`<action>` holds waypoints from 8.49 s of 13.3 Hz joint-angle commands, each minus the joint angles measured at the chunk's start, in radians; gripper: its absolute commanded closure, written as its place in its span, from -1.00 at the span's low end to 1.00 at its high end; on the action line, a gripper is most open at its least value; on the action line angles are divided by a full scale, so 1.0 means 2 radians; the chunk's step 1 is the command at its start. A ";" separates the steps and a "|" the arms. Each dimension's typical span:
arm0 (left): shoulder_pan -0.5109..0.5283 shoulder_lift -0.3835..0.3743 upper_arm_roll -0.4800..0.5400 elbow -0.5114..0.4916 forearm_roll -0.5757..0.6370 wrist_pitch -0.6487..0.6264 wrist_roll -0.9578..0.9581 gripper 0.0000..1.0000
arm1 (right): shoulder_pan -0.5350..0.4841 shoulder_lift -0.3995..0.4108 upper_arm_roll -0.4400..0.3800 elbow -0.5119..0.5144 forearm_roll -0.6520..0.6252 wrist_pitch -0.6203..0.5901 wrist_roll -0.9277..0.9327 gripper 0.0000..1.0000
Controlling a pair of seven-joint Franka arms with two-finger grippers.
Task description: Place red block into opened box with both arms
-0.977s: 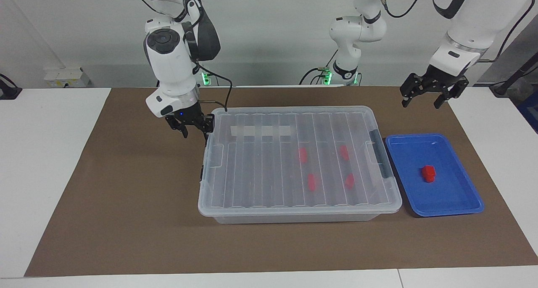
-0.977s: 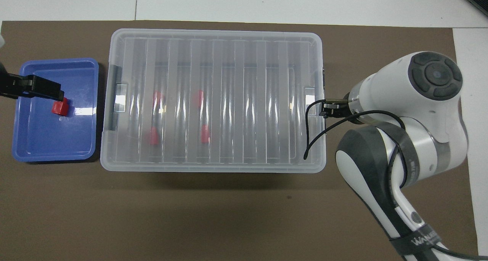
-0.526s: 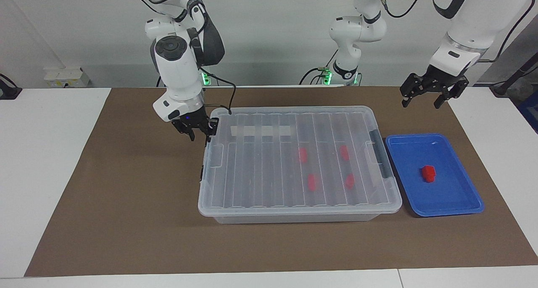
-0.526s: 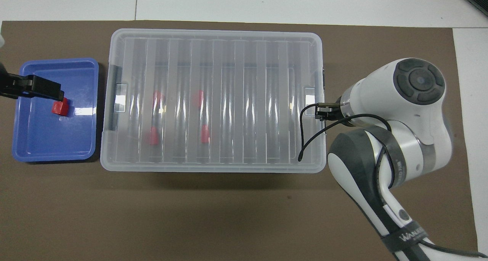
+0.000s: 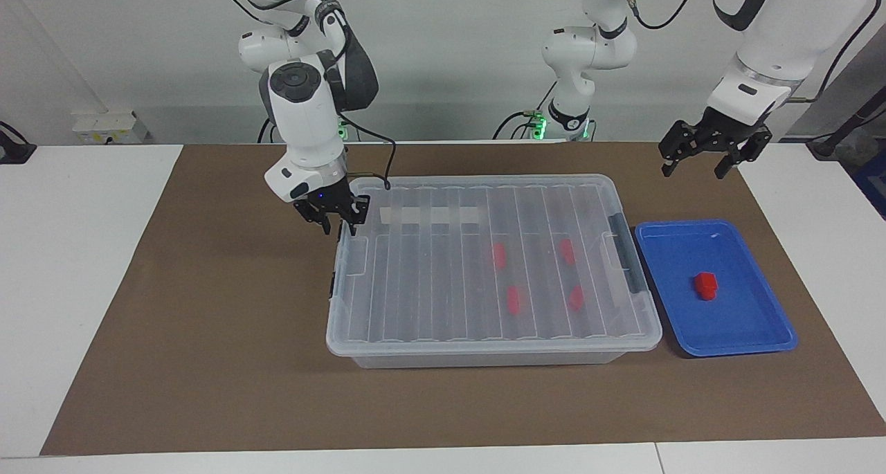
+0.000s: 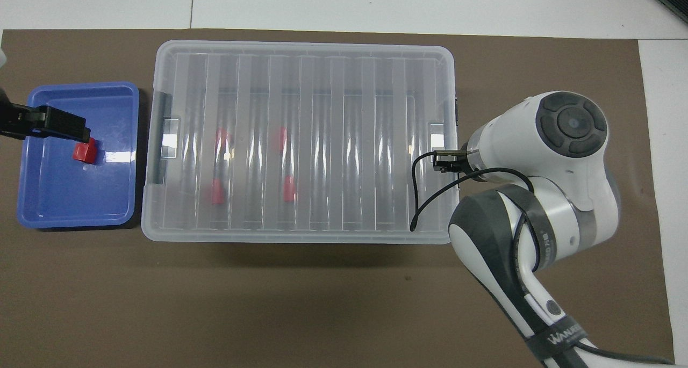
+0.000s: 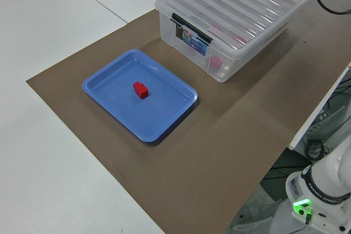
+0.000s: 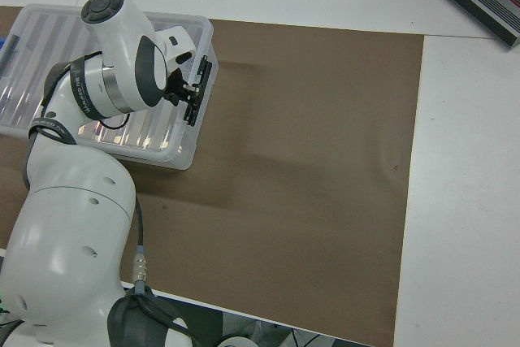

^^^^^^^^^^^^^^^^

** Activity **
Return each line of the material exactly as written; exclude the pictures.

** Written response **
`<action>` holds waypoints from 8.49 s of 13.3 Hz joint-angle commands, each minus the joint angles measured at the chunk's start, in radians; gripper: its absolute commanded closure, written as its place in its span, from -1.00 at the span's low end to 1.00 at its high end; on the action line, a gripper is most open at its least value; on the action line angles are divided by a full scale, so 1.0 means 2 radians; the chunk's step 1 is the command at its start. A ";" separates the steps and a "|" the arms. Each dimension's typical span:
arm0 (left): shoulder_pan -0.5109..0.5283 shoulder_lift -0.3835..0.3743 upper_arm_roll -0.4800..0.5400 elbow -0.5114..0.4916 forearm_roll -0.5757..0.6370 wrist_pitch -0.6487..0.6264 wrist_roll -0.9578..0.9581 gripper 0.0000..1.0000
arm1 (right): shoulder_pan -0.5350..0.4841 shoulder_lift -0.3995..0.4108 upper_arm_roll -0.4400..0.3800 elbow -0.5119..0.5144 forearm_roll -0.6520..0.6252 wrist_pitch -0.6203..0.5901 wrist_roll -0.9277..0.9327 gripper 0.0000..1.0000
Controlling a pair of seven-joint Franka arms with two-finger grippers.
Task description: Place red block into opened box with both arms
-0.977s: 
-0.977s: 
-0.526s: 
-0.526s: 
+0.000s: 
+0.000s: 
+0.000s: 
+0.000s: 

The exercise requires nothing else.